*** RECORDS TO PROCESS Section Begins ***
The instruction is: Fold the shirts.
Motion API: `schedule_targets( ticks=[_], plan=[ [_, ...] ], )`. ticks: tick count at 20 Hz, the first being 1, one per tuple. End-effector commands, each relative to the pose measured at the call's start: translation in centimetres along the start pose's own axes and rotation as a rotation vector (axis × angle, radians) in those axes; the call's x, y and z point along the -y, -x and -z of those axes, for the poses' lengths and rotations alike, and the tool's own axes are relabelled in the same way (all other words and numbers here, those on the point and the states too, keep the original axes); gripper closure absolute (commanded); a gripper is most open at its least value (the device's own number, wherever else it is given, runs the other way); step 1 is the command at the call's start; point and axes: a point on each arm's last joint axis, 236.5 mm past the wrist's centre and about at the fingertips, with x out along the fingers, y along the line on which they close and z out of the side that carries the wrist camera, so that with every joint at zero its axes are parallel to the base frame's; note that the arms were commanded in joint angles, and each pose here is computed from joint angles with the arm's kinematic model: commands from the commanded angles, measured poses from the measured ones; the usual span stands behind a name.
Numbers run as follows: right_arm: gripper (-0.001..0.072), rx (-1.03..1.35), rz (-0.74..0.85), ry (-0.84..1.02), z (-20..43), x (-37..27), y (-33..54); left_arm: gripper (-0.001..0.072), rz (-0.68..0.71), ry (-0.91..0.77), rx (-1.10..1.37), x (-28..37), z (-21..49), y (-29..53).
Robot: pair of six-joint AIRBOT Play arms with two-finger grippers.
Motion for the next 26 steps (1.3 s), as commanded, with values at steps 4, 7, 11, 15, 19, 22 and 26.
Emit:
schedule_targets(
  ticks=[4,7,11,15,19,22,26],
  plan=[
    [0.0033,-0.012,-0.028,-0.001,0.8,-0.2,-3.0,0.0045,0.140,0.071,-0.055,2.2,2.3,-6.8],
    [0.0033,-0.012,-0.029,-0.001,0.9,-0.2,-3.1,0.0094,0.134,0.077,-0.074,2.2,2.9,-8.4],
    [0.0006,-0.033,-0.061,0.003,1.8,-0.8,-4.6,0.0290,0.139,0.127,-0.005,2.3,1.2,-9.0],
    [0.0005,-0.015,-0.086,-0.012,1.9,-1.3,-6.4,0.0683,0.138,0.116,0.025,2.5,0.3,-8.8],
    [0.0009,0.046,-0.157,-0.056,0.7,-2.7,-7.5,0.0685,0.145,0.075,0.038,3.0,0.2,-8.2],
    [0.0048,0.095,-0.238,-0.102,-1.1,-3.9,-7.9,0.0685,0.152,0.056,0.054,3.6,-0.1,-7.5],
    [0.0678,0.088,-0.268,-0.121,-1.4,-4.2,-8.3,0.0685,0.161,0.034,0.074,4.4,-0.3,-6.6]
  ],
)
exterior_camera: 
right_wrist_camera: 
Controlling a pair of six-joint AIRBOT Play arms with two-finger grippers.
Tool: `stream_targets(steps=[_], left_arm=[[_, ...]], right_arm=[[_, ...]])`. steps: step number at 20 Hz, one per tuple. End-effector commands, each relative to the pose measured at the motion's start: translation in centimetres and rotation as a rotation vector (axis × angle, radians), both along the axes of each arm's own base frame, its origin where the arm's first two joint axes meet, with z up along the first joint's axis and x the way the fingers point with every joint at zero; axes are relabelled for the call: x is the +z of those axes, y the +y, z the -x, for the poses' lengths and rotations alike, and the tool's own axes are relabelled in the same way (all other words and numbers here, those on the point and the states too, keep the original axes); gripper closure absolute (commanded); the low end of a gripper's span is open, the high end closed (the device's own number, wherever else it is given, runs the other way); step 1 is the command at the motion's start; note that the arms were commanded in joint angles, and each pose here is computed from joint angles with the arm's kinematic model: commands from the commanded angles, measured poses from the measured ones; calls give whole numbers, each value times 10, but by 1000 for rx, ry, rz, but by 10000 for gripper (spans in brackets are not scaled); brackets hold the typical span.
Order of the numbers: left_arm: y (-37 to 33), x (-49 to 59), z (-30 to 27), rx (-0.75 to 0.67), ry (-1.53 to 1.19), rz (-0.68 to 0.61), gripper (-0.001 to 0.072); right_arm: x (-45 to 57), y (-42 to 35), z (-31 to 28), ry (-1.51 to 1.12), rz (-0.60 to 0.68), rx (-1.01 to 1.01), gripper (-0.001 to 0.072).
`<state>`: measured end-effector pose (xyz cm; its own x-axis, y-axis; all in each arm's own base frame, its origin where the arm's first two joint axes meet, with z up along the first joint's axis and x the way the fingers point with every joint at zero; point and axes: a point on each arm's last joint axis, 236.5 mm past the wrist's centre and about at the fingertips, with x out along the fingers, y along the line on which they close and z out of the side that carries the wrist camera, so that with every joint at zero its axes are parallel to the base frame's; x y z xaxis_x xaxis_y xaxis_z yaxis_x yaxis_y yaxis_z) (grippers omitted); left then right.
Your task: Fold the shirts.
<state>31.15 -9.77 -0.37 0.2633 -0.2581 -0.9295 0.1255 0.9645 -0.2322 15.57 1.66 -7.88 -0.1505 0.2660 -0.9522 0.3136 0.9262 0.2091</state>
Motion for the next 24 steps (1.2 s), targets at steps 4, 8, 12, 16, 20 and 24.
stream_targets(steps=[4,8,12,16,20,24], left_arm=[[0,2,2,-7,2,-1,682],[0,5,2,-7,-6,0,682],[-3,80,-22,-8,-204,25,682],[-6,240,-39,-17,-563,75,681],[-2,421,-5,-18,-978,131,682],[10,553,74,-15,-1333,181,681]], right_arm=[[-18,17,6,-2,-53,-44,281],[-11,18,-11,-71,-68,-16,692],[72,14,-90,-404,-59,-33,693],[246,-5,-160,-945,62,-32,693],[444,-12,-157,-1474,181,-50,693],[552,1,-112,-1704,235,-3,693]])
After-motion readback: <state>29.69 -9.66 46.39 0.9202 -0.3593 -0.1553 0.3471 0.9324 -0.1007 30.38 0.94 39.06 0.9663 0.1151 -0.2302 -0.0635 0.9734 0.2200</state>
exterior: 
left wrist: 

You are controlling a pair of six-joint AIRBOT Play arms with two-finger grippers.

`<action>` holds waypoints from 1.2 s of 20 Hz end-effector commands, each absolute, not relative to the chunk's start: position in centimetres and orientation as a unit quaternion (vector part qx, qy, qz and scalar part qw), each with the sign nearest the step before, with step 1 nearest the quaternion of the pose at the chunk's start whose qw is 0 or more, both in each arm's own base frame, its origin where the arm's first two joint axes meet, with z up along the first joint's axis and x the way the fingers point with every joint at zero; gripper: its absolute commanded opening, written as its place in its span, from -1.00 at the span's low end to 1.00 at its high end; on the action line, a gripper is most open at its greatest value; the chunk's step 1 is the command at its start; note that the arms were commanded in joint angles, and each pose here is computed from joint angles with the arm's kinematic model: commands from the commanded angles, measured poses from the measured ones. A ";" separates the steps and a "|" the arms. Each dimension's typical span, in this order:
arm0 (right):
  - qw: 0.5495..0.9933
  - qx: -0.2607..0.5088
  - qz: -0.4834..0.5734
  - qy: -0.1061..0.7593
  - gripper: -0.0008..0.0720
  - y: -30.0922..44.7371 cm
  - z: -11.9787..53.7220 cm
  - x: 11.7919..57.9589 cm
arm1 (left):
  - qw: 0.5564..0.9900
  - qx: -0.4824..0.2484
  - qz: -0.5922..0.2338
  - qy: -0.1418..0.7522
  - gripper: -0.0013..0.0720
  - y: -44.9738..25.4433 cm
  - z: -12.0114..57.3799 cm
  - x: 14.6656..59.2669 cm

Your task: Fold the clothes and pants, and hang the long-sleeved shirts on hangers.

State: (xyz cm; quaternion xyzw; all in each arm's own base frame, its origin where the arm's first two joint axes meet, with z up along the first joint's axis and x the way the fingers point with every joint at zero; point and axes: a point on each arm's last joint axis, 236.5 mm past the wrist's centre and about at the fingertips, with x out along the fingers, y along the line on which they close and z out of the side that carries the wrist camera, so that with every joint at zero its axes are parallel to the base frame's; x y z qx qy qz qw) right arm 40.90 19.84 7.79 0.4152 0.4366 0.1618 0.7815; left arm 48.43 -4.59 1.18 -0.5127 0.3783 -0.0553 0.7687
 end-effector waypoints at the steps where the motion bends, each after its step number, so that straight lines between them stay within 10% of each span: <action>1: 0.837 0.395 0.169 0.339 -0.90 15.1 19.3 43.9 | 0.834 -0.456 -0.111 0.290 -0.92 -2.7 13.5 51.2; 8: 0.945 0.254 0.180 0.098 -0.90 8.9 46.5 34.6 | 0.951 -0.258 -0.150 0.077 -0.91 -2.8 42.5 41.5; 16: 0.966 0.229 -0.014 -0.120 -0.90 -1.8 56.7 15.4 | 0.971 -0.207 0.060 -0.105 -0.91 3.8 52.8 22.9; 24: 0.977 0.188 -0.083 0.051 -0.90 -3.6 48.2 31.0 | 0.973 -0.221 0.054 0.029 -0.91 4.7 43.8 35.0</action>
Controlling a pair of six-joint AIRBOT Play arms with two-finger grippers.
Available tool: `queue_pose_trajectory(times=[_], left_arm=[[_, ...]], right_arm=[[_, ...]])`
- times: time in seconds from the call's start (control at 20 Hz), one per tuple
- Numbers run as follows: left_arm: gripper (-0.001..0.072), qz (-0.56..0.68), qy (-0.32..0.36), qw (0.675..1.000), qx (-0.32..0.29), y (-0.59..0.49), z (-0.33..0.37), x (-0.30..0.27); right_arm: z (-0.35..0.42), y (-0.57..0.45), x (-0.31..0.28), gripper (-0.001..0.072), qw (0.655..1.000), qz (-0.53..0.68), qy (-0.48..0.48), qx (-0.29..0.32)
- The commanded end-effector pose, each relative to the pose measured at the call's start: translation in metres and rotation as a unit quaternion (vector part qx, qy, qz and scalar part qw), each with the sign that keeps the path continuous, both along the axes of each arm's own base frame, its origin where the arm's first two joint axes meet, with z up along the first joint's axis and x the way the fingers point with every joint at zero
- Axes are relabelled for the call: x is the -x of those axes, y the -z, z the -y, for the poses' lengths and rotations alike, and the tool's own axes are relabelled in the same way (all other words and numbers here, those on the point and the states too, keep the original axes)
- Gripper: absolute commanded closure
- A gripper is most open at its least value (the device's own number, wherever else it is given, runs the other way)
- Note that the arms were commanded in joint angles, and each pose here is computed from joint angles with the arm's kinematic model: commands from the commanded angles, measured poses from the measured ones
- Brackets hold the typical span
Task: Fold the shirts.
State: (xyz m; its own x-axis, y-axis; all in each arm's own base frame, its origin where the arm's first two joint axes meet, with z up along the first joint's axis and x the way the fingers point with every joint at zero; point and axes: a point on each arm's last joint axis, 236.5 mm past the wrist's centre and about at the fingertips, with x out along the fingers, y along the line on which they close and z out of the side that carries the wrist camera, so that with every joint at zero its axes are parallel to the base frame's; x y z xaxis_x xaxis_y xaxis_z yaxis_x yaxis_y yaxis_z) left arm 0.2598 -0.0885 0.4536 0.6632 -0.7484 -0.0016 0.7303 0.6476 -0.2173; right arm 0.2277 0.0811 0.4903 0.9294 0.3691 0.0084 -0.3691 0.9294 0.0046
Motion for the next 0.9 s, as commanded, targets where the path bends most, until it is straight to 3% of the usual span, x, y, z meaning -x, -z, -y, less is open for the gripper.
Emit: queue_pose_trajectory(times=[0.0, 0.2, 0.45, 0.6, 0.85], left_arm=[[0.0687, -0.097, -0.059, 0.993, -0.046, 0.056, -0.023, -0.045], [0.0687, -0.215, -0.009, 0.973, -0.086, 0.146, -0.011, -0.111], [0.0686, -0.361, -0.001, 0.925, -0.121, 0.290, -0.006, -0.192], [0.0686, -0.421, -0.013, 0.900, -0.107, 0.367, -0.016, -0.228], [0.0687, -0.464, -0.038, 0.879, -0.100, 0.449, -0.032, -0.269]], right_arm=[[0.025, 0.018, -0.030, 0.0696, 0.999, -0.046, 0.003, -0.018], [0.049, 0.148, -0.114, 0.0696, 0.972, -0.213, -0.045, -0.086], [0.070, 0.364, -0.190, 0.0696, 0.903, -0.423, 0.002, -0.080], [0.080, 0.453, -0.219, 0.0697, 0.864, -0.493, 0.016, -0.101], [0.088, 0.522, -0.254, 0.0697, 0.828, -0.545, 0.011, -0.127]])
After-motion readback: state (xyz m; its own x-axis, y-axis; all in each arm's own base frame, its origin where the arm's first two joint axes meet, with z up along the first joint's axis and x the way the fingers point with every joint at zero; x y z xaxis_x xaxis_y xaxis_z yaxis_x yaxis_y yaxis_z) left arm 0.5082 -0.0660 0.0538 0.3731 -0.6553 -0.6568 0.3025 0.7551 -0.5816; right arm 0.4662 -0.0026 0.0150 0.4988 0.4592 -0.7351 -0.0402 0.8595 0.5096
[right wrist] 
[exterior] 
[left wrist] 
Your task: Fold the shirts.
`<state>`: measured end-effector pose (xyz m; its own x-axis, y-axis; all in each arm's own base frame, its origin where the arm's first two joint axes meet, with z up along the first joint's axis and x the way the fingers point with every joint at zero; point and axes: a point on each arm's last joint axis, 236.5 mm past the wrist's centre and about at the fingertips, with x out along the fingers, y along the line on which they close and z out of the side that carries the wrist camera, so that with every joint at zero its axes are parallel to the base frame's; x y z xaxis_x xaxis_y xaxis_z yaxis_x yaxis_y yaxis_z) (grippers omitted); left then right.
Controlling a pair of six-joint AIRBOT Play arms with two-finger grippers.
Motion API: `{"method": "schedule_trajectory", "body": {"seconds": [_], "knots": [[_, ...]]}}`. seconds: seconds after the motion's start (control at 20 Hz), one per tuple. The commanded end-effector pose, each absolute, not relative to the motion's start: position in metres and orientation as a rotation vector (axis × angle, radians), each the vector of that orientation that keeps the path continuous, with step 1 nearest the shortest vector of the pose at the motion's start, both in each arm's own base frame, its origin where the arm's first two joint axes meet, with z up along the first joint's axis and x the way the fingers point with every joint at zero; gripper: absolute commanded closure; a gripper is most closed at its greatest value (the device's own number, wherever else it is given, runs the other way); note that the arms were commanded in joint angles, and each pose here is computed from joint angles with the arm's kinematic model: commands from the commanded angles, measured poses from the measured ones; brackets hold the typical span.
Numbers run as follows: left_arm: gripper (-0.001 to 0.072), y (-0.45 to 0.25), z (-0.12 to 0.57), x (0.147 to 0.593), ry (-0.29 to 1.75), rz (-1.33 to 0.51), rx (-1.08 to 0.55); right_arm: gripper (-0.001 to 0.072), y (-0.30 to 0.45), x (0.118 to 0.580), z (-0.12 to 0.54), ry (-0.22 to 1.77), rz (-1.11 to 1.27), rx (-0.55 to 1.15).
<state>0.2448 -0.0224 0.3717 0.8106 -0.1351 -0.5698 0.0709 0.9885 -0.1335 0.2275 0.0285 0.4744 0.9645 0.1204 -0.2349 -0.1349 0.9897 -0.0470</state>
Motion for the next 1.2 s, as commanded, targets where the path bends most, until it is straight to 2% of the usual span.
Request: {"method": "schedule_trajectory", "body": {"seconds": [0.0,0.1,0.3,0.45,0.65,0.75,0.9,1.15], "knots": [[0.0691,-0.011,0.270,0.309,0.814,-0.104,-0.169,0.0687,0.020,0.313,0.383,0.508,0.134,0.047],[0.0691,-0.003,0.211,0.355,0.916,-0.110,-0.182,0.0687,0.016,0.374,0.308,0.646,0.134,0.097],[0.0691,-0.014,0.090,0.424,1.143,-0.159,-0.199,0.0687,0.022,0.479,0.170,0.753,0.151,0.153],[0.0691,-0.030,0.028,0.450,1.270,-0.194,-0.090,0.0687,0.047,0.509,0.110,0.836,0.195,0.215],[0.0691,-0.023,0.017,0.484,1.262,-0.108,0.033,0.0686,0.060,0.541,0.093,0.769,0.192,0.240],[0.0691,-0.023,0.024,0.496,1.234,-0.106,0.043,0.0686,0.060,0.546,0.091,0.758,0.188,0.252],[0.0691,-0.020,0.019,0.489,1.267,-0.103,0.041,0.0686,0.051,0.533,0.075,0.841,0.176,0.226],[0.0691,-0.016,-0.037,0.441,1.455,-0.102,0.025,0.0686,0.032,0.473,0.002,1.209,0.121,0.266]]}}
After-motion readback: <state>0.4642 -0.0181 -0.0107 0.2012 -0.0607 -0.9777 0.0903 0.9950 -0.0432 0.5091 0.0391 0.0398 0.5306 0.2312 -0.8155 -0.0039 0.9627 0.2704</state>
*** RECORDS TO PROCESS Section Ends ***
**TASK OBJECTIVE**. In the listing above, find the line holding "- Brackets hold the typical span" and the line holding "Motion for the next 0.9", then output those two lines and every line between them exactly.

**WRITTEN ANSWER**.
- Brackets hold the typical span
Task: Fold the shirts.
State: (xyz m; its own x-axis, y-axis; all in each arm's own base frame, its origin where the arm's first two joint axes meet, with z up along the first joint's axis and x the way the fingers point with every joint at zero; point and axes: a point on each arm's last joint axis, 236.5 mm past the wrist's centre and about at the fingertips, with x out along the fingers, y along the line on which they close and z out of the side that carries the wrist camera, so that with every joint at zero its axes are parallel to the base frame's; x y z xaxis_x xaxis_y xaxis_z yaxis_x yaxis_y yaxis_z) left arm 0.2598 -0.0885 0.4536 0.6632 -0.7484 -0.0016 0.7303 0.6476 -0.2173; right arm 0.2277 0.0811 0.4903 0.9294 0.3691 0.0084 -0.3691 0.9294 0.0046
Motion for the next 0.9 s, as commanded, targets where the path bends most, until it is straight to 3% of the usual span, x, y, z meaning -x, -z, -y, less is open for the gripper.

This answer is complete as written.